Look through the data below for the line with "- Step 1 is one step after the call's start" and the line with "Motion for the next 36", then output those two and all lines in between, exactly as written.

******

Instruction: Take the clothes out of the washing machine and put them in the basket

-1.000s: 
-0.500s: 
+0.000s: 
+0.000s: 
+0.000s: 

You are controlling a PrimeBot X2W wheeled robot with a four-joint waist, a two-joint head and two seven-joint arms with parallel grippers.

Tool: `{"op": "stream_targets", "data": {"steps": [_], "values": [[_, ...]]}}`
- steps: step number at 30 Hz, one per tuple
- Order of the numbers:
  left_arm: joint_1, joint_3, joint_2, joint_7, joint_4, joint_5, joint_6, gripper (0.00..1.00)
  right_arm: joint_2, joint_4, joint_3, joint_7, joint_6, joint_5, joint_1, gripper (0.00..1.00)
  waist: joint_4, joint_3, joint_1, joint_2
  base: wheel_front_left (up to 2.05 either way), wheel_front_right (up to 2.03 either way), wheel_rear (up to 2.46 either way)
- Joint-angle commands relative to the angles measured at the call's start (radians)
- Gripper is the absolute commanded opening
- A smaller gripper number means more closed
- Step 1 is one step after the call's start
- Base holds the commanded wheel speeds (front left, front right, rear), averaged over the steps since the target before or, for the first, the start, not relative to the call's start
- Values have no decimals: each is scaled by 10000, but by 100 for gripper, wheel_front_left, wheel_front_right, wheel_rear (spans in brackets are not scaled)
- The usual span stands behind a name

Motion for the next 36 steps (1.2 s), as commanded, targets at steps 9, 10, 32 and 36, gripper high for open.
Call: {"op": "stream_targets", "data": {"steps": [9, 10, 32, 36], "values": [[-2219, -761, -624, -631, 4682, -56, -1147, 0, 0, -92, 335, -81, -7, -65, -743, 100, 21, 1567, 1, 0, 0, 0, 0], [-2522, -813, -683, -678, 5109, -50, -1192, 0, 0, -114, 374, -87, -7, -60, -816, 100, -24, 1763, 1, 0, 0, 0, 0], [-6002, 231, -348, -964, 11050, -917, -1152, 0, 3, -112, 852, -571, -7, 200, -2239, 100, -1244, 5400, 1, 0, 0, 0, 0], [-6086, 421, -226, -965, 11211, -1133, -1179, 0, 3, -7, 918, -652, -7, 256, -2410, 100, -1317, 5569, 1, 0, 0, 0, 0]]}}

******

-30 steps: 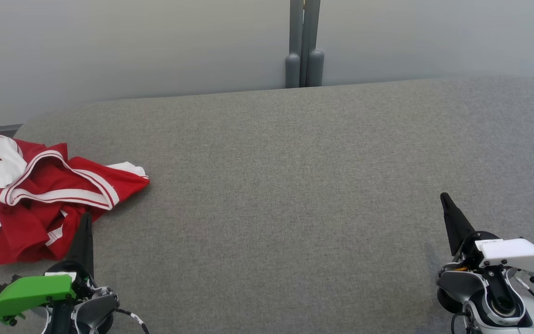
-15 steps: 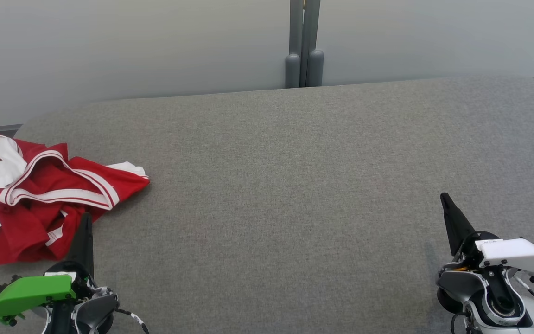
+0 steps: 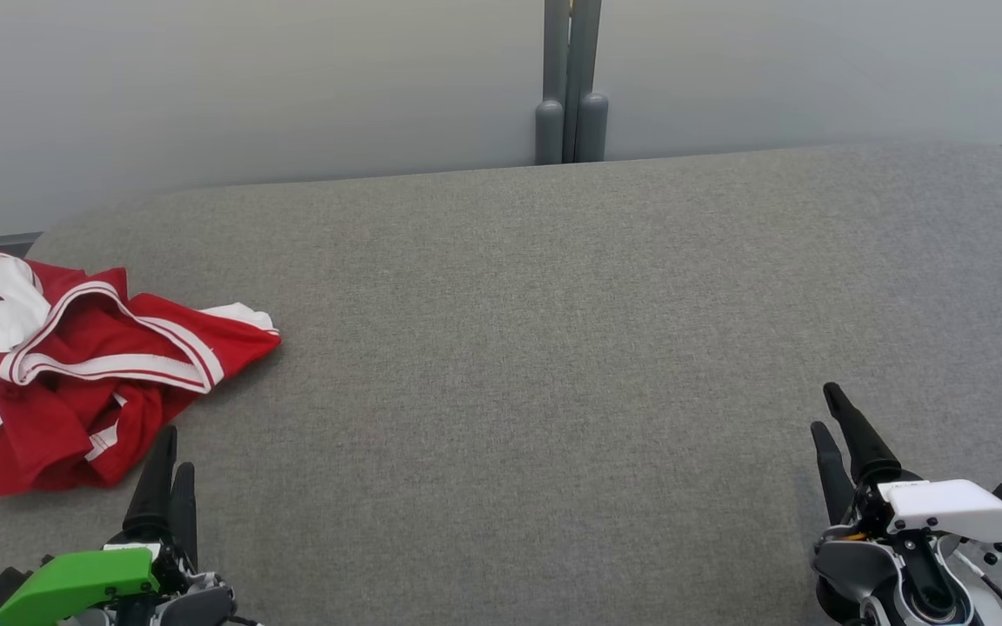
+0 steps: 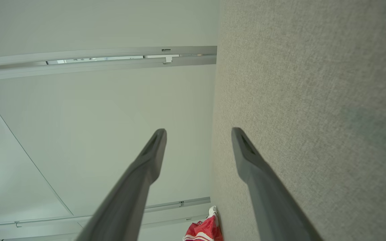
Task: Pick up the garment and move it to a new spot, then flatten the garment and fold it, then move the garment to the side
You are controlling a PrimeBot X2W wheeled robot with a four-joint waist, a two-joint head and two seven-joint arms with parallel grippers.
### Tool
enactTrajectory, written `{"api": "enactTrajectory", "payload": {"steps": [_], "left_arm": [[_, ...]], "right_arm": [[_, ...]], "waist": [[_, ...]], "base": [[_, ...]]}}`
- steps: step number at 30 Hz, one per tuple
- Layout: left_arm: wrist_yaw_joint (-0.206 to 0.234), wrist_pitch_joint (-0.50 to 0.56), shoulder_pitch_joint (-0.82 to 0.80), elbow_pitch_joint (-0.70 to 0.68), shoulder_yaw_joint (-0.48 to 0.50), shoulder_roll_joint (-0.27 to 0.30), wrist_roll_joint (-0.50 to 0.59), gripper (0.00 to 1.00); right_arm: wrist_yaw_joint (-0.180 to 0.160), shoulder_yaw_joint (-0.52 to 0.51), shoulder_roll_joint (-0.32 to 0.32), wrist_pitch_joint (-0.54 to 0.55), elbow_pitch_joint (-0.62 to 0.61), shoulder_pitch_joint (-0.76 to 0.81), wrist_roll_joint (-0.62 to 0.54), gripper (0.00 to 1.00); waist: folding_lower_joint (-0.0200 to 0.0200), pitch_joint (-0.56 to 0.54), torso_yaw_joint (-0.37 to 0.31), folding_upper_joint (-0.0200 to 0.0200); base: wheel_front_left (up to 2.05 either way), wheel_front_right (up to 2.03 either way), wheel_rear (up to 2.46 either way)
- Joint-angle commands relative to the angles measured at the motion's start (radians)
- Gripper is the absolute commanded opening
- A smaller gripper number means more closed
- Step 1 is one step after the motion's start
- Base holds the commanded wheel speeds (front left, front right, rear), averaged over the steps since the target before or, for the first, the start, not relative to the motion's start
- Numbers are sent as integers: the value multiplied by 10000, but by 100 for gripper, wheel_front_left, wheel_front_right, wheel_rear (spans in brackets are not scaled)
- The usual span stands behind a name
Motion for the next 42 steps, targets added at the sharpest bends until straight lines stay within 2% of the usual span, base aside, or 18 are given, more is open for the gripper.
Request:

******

▶ EXERCISE SOLUTION
- Step 1 is one step after the call's start
- Base holds the commanded wheel speeds (front left, front right, rear), averaged over the steps since the target before or, for the first, the start, not relative to the call's start
- Values have no decimals: each is scaled by 10000, but by 100 for gripper, wheel_front_left, wheel_front_right, wheel_rear (spans in brackets are not scaled)
- The usual span stands behind a name

Motion for the next 36 steps (1.2 s), as commanded, targets at steps 9, 10, 32 and 36, gripper high for open.

The exercise has been fully answered.